Turning her attention back to the road, she reasoned, “You’re not dangerous. Not to people who aren’t trying to kill you...or me. What happened back at the hotel…that was different. I was in danger. You were protecting me. You haven’t...hurt anyone else, have you?”

“I don’t think so.”

“Of course you haven’t. Because you’re still a human being inside there, when you look like a bear.”

“That’s not entirely true, Abby. When I change, I lose some of my ability to think and reason like a man. Instinct takes over.”

“But you can still think,” she reiterated. Tarik needed reassurance now. He needed to know that he had a friend. That he wasn’t alone.

That she wasn’t afraid of him.

She wasn’t afraid of him. Was she?

“I’ve never hurt another human being before,” he said softly. “What I did to that man...it makes me wonder what else I might be capable of.”

Abby glanced at him again. Fear. Guilt. That was what she saw in his eyes. Poor guy.

She had to help him deal with it all, somehow. Maybe he just needed to rant, to let it all out. If she’d found out her parents weren’t her parents and she’d been concocted by her coworkers in a petrie dish, her DNA fused with an animal’s, she would’ve been on a rant for hours. And she could pretty much guarantee that even out there in the boonies, there’d be plenty of people who would’ve heard her bitch about it. Anyone within several miles, she’d bet.

And then she’d feel better.

She offered, “If you want to yell, scream, throw something, it’s okay. I get it. I can handle your ranting.”

He shook his head. “No. That won’t solve anything.”

“True, but it might make you feel better.” She flicked another glance his way. Crap, he looked so freaking depressed. She had to help him, somehow. “When I’m upset, I let it out. I yell. I scream. I punch a pillow. I...cry,” she confessed.

Why did she tell him that?

His hand covered right hand, which had been resting in her lap. She flipped it over, palm up and let him weave his fingers between hers. The gesture was simple, but sweet. And it gave birth to a little twinge of emotion, deep inside. Maybe what they said was true, that tragedy created instant, deep relationships. Facing danger, human beings sought out the comfort of others. And that comfort could lead to lifelong friendships...or romances.

Was that happening here? Now?

It can’t get attached to this guy. I’m going home. All of this will soon be a distant memory.

He cleared his throat. “Tell me about yourself. Where do you live? What do you do?”

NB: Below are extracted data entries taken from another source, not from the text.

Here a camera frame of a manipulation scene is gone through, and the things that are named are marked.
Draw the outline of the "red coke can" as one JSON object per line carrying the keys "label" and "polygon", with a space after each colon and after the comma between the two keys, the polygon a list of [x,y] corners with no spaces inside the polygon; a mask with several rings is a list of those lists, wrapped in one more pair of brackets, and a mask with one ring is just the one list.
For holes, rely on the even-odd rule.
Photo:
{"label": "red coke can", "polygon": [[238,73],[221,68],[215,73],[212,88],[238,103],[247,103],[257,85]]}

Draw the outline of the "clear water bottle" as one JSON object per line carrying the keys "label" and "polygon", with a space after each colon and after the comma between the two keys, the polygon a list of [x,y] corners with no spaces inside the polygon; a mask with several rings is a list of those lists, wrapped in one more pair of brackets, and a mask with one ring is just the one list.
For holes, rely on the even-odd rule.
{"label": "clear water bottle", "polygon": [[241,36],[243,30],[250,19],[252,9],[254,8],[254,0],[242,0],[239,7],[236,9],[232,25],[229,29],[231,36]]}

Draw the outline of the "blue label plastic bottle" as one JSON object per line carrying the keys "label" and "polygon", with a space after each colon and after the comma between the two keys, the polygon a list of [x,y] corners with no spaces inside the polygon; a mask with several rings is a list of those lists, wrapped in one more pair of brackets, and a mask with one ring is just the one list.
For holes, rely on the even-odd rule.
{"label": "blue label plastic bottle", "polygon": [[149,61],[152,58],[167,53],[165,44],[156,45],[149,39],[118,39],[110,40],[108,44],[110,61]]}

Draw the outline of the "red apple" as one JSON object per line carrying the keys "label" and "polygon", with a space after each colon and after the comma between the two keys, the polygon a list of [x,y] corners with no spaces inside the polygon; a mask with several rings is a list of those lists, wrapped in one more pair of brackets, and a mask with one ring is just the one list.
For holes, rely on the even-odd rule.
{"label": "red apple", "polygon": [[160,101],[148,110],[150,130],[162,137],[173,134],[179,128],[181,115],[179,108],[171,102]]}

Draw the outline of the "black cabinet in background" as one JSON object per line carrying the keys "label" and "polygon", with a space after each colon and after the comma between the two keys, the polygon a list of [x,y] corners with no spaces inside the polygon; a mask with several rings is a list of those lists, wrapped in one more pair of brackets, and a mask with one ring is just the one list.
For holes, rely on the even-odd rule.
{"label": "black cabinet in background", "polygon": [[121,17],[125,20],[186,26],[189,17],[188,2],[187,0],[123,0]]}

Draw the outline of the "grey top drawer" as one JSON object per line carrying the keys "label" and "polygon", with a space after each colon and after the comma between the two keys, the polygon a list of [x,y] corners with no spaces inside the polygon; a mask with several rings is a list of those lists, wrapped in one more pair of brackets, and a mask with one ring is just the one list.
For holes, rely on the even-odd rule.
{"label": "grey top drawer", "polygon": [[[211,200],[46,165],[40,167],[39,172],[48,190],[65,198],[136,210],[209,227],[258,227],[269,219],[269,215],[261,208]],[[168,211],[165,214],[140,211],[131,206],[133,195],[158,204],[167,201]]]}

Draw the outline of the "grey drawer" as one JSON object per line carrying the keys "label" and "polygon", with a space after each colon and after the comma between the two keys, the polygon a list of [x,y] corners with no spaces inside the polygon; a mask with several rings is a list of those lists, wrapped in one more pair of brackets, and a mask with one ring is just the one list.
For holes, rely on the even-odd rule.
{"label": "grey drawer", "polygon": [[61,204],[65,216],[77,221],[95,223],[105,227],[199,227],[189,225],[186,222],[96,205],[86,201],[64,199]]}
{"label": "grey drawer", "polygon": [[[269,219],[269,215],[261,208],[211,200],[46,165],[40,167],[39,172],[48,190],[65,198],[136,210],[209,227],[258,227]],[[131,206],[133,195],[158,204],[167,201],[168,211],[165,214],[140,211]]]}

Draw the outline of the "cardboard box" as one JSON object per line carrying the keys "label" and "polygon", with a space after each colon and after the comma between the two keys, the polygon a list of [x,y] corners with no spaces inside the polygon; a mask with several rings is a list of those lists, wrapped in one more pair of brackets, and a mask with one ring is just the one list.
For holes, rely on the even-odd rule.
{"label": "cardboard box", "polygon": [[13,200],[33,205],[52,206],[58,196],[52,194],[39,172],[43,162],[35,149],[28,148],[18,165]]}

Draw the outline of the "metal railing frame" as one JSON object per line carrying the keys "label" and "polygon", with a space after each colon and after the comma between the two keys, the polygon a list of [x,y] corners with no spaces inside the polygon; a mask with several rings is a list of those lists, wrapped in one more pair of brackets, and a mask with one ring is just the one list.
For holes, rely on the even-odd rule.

“There isn’t much to tell. I’m a low-level administrative assistant. My job sucks. I have no interesting hobbies, unless online shopping counts, and I have no admirable qualities or aspirations.”

He chuckled. It was such a warm, rich sound. She liked it. A lot. “No admirable qualities? Aren’t you being a little hard on yourself?”

“Naw.”

“You know what I think?” he asked.

“What do you think, Tarik?” She slid a warning side-eye at him.

“I think all of this snark and smartass-ness is just an act. I think you’re afraid to trust and so you hide behind your bristles, like a porcupine.”

What did he know? What the hell did he know? What?